Friday, December 17, 2010

Assassin's Lament


Stop me if you've heard this one: an accomplished assassin is fed up with her job and wants to get out of the business. Her employer is amenable, but demands that she do one last job. Yeah. It's a familiar plot, one that gets an austere re-thinking in the German film, Don't Look for Me (2004, directed by Tilman Zens). The assassin in question is Anna (Lea Mornar), who is burned out on her job, but performs it in anonymous hotels and restaurants. During her final mission, her target spots her. She plays along with him as he flirts with her, and tries to abort the mission, but her superiors won't relent. Her target ends up turning the tables on her, and though she escapes, she's now on the run from her employer/lover, who wants her to finish the job.
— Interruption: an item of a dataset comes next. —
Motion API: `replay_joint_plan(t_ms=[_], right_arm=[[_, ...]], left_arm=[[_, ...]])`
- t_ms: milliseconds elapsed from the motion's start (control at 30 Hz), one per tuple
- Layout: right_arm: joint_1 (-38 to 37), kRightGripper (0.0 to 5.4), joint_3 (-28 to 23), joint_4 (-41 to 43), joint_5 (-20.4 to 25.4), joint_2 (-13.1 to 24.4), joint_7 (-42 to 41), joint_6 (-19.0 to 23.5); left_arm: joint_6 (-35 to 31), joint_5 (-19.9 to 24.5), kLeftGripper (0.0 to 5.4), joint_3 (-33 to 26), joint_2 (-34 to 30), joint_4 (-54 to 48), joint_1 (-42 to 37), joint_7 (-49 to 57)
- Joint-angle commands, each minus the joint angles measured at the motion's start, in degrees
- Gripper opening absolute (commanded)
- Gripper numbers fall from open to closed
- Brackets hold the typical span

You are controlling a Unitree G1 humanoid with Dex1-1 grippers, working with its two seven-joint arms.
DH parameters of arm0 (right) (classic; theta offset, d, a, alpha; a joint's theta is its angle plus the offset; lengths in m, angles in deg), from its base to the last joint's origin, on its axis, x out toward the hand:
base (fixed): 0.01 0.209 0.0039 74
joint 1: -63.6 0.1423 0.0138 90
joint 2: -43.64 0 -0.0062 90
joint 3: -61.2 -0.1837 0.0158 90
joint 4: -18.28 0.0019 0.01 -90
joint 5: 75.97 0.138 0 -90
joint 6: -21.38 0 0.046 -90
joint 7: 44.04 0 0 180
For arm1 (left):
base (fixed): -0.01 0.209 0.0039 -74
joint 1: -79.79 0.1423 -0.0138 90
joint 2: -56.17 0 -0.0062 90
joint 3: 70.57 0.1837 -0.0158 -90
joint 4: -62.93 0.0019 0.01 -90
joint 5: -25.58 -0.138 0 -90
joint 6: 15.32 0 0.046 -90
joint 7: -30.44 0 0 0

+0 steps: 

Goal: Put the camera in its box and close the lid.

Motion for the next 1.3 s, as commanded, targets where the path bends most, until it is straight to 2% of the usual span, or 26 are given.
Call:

What distinguishes this from, say, La Femme Nikita or The Killer, both of which have more or less the same plot, is the cinematic approach. This is a quotidian movie, filmed in that deadpan that German filmmakers seem to live in. Mornar's assassin is not an action fetish figure. She's a woman whose job is eating her alive. She not a lot different from anyone who has a job in which they feel trapped, in a job that they hate. Hers is just a bit more soul-crushing. The locations are unglamorous, too. At some point she laments that one day she'll die in a hotel room. She's rootless, and you can see it in her eyes. There's some violence in the movie, but the violence is abrupt and ugly and I can't imagine an audience for action films getting off on it.



In sum, this is a desaturated, ugly film, but there's a point to this. Anna's final job, the price of her freedom, is one that would sever her from humanity. The dehumanizing price of violence in this movie is all-consuming, and she knows it. It's a tonic for the usual romance involved in this plotline, a nice ward against the bullshit of the archetype. Of course, it's not much fun, but it wants to confront the "fun" quotient of the noble assassin head on. That's not to say that there aren't pleasures to be had, just that if you're looking for the thrills of a thriller, you should probably look elsewhere. All there is here is an existential void.



For her part, Lea Mornar delivers a fine melancholy portrait of a burned out killer. The movie begins with a sexualized version of her. The opening of the film depicts her getting tarted up for a job, and it's all about surfaces. Slowly, surely, the movie drains that away. It strips the surface down to the raw bones of her face and the sadness in her eyes. In part, it does this with the nature of her missions. In part it does this by showing the minutia of her trade. The combination is a portrait in anomie. This is matched by the gray drabness of its style. Director Tilman Zens isn't such a minimalist that he doesn't move the camera, but his shot compositions are exercises in minimalism. This is not an expressionist movie. It's interiors are washed out by fluorescent light. Its exteriors are overcast, set among faceless apartment blocks and standardized hotels. It's a murky visual style that matches the moral universe of the subject matter. Again, this isn't much "fun," but it is effective.



I should note that "Fun" and "Interesting" aren't the same thing, and this film understands that there is nothing more interesting than the human heart in conflict with itself. I generally like these kinds of movies, because I think people are as interesting as plots and stories. Just saying.



Where the film loses its way is in its utter banality. Formal considerations aside, this is a familiar story, and at the basic level of story, it's NOT a lot different from other films of its ilk, however much the form may differ. I understand the possibilities offered by a simplified framework, but the filmmakers here have pared it down too far into a cliché. Mind you, Don't Look for Me is short at 83 minutes long, but this is a case where some level of complication might have helped transform a routine genre exercise into a scathing deconstruction. As it is, it hews too closely to its formula and unavoidably reminds the viewer of other film. This is probably a conscious decision on the part of the filmmakers, but not all ideas are necessarily good when you realize them on screen. It's not a bad film; it's just one that's kind of a slog for a payoff that anyone can see coming a mile away, and one that has ambitions that are just out of its reach.